━━ DATA BELOW ━━
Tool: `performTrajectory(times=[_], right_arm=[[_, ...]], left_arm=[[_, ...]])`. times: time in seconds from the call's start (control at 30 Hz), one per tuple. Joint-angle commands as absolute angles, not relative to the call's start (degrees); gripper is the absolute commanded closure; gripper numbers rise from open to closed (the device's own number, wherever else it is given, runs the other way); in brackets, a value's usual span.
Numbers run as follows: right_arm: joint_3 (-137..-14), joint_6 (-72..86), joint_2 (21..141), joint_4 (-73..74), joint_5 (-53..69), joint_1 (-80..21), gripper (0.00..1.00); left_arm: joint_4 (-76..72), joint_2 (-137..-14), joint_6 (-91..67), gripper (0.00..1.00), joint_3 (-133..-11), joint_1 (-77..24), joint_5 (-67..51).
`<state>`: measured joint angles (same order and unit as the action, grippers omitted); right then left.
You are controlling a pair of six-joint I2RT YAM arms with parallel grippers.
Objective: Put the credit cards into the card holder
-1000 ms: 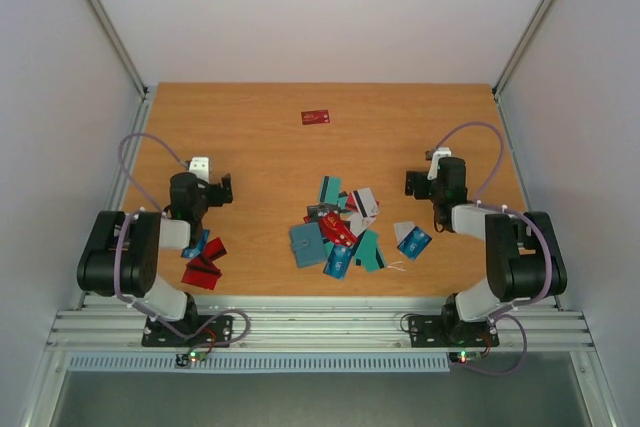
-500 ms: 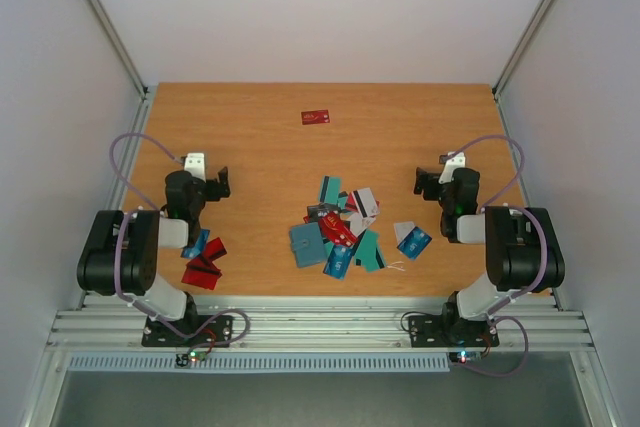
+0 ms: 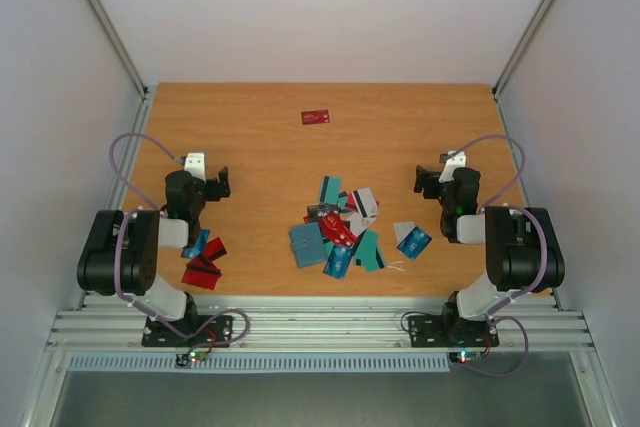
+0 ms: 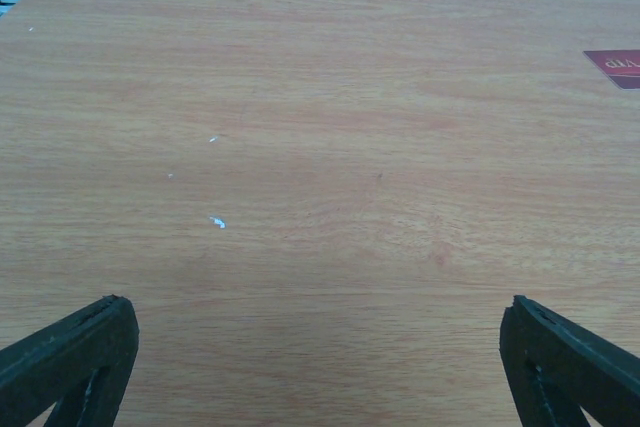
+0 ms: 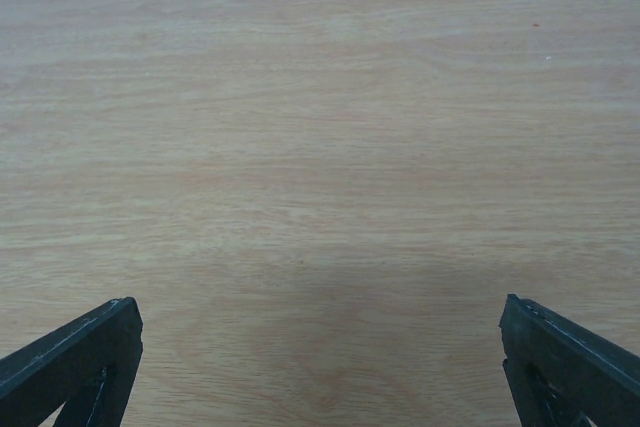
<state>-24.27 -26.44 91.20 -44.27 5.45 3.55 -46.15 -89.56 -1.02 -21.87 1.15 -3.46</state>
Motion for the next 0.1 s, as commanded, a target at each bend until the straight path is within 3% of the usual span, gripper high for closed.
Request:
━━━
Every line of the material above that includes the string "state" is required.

• _ANSWER FOR THE TASK_:
`<state>`: measured joint angles (same order and unit as the action, grippers omitted); right then left.
<state>-24.27 -26.44 91.20 -44.27 5.45 3.55 -46.15 -89.56 -1.02 -21.87 1.15 -3.46</state>

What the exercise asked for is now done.